(Bloomberg) -- Don’t count on America’s shale industry to boom once again in response to $50-a-barrel oil and Saudi Arabia’s plan to throttle back its own oil production.
What in previous years might have triggered a knee-jerk reaction by U.S. oil explorers to raise output and grab market share is, this time around, more just an opportunity for them to pay down debt or boost dividends.
“Our primary priority right now is to reduce debt,” Occidental Petroleum Corp. Chief Executive Officer Vicki Hollub, who heads one of the largest exploration and production operations in Texas’s Permian Basin, said in an interview with Bloomberg TV on Tuesday. “We’re pretty close to the right production profile for $50 a barrel today because what we’re trying to do is just further improve our margins.”
Saudi Arabia’s surprise decision Tuesday to curb output by 1 million barrels a day in February and March caused oil prices in New York to surge above $50 a barrel for the first time since February, before the pandemic sent oil markets crashing and over 40 explorers went bankrupt. Helima Croft, chief commodities strategist at RBC Capital Markets, described the move as an especially sweet gift for U.S. shale drillers.
But even before the pandemic, Wall Street was growing weary of shale, an industry that had burned through billions of dollars in cash while delivering little in the way of returns for investors.
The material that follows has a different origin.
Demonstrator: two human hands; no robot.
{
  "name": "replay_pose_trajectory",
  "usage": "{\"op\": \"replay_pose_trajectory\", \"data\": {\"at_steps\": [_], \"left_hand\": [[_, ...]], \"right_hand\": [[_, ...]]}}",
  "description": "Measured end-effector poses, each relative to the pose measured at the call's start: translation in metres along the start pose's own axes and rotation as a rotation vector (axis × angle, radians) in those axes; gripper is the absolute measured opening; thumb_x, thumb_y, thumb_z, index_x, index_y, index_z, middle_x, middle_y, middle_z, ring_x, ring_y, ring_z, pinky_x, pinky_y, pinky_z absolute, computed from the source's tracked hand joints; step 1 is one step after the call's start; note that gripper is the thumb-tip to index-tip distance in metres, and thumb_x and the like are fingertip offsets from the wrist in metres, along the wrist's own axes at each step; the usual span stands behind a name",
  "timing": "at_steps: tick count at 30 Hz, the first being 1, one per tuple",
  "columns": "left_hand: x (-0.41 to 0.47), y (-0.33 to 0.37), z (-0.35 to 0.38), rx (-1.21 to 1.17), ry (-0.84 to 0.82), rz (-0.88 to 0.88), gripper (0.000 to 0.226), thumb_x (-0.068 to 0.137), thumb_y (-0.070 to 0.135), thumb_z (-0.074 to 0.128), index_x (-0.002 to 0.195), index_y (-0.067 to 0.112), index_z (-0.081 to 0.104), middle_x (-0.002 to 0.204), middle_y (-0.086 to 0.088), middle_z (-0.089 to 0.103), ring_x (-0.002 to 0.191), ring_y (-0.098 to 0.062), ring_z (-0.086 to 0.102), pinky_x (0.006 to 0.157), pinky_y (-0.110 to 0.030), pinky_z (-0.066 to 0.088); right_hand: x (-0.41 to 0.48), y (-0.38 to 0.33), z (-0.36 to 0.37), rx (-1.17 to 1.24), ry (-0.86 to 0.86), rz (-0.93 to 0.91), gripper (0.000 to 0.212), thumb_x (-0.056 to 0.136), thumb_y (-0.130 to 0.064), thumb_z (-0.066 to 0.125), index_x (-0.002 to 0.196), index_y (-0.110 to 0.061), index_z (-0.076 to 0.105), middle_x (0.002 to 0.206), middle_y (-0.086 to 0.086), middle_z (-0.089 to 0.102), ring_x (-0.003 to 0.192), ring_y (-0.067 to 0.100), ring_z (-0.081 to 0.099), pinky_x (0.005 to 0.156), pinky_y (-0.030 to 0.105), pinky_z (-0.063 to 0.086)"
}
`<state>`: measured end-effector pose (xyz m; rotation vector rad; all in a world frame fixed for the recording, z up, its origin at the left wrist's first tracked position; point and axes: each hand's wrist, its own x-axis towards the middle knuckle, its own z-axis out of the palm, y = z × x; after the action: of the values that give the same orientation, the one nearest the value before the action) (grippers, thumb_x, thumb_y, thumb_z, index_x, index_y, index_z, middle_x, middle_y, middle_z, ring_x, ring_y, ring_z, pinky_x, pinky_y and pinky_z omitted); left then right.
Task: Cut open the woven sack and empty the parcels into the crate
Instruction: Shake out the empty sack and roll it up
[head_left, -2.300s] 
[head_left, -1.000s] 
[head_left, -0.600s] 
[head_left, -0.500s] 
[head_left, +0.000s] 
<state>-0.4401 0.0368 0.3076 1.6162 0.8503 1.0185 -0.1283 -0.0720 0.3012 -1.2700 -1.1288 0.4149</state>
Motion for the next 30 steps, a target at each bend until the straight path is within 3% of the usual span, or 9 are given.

So producers are more likely to use the tailwind from Saudi Arabia to pay back investors as opposed to raising output to capitalize on the rally.
U.S. output should remain roughly flat at about 11 million barrels a day, Scott Sheffield, chief executive officer at Permian explorer Pioneer Natural Resources Co., said Wednesday in an investor webcast hosted by Goldman Sachs Group Inc.
“Maybe some years it will increase 2% a year, a couple hundred thousand, depending on activity in the Permian primarily,” Sheffield said. “But I really don’t see much increase in the Permian Basin or the U.S. shale over the next several years.”
To increase production, shale might need sustained prices closer to $60 a barrel, said Aaron Brady, executive director for IHS Markit.
Also See: Oil Drilling in U.S. Ends Fraught 2020 at Pre-Shale Levels
Plus, it would take at least three months for shale producers to ramp up production, because that would involve decisions on new drilling and getting well-completion crews together, Brady added.